• What is needed: From the line with "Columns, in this" through the line with "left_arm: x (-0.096", inclusive, return each line of the data below exactly and leave the rest out.

(Data items)
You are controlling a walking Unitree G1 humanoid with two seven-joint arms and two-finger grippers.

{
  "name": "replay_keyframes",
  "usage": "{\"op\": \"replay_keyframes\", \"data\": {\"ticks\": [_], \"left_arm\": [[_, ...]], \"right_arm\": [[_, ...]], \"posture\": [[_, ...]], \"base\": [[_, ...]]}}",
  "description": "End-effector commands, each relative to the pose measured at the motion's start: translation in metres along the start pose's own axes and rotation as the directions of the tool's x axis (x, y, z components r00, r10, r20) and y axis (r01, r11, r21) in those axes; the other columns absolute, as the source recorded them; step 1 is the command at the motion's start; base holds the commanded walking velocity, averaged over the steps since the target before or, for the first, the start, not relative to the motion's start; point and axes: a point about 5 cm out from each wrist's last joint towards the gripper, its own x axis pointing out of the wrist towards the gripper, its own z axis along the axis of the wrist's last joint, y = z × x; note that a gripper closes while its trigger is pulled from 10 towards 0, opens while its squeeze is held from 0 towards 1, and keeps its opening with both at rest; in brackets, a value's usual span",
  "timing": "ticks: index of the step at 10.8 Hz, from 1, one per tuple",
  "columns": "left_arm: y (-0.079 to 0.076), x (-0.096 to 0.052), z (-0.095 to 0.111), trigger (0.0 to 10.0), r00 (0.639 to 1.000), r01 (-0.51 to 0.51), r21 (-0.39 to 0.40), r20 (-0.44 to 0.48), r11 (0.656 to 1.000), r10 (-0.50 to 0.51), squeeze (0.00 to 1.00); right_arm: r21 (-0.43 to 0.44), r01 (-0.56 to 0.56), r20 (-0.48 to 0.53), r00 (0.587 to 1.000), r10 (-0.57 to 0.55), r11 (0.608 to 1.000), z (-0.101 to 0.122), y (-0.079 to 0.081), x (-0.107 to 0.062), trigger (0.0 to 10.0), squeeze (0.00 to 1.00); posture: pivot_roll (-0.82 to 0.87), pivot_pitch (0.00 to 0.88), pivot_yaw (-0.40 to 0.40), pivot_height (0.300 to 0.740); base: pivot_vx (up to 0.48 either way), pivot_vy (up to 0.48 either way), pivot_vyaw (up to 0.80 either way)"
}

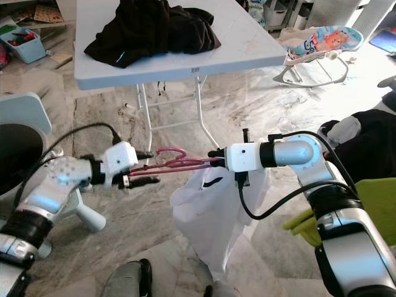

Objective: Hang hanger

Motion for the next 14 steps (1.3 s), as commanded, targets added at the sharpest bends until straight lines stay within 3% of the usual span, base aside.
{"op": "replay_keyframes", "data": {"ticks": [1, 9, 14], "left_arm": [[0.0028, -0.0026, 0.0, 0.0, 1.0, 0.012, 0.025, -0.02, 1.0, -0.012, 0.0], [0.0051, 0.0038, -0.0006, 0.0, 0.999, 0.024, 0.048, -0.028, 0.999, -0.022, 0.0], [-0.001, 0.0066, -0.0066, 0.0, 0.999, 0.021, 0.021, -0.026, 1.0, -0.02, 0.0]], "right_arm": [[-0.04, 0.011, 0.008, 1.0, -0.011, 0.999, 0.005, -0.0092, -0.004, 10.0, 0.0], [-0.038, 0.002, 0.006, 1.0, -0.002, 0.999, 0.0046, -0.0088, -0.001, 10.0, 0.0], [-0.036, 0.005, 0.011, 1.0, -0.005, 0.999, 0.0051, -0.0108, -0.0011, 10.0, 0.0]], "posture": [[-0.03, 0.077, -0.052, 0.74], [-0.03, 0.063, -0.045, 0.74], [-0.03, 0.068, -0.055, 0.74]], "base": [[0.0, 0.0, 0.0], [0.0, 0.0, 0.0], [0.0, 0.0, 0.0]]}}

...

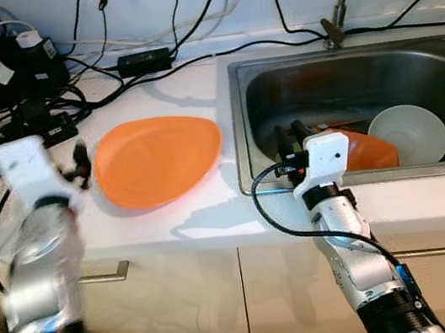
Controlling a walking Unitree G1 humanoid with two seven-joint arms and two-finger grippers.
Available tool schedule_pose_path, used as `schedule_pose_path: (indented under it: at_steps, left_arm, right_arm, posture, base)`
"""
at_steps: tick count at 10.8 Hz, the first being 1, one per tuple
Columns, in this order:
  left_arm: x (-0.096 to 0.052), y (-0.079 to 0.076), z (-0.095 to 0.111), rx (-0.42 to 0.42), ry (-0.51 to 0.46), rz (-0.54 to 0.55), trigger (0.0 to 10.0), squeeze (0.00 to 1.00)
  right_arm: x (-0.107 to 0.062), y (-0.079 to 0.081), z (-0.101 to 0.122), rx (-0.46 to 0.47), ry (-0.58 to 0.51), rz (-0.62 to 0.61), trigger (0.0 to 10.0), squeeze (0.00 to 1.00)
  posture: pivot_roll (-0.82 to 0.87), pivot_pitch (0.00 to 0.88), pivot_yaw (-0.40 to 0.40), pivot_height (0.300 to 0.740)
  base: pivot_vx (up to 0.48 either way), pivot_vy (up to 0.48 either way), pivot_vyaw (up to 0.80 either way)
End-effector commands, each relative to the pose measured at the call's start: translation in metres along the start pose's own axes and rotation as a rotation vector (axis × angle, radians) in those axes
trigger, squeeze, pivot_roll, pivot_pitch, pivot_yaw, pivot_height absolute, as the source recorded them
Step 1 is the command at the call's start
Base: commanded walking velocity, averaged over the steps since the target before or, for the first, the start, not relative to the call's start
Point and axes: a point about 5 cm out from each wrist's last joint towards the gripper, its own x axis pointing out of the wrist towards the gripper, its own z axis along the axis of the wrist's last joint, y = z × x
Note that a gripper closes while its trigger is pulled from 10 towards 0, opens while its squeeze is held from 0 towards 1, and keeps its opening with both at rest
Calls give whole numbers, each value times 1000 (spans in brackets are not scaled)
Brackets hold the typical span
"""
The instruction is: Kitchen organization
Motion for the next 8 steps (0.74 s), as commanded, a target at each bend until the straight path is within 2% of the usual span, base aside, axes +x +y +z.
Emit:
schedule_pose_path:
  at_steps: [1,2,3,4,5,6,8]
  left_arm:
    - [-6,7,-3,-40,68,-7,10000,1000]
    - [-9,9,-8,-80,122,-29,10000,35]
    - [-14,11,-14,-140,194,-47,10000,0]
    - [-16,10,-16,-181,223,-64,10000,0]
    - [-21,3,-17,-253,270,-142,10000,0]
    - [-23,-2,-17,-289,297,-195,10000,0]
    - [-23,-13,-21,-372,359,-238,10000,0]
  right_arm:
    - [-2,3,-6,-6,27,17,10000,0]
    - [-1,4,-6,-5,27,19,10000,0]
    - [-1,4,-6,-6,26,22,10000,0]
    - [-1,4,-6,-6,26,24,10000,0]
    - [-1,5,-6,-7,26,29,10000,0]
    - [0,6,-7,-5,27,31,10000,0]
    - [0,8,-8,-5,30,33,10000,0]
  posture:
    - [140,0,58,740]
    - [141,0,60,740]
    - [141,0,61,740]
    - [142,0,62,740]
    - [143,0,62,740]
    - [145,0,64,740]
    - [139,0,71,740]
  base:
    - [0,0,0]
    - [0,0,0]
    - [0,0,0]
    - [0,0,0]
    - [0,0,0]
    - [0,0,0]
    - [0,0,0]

• Response to the exercise:
Columns, in this order:
  left_arm: x (-0.096 to 0.052), y (-0.079 to 0.076), z (-0.095 to 0.111), rx (-0.42 to 0.42), ry (-0.51 to 0.46), rz (-0.54 to 0.55), trigger (0.0 to 10.0), squeeze (0.00 to 1.00)

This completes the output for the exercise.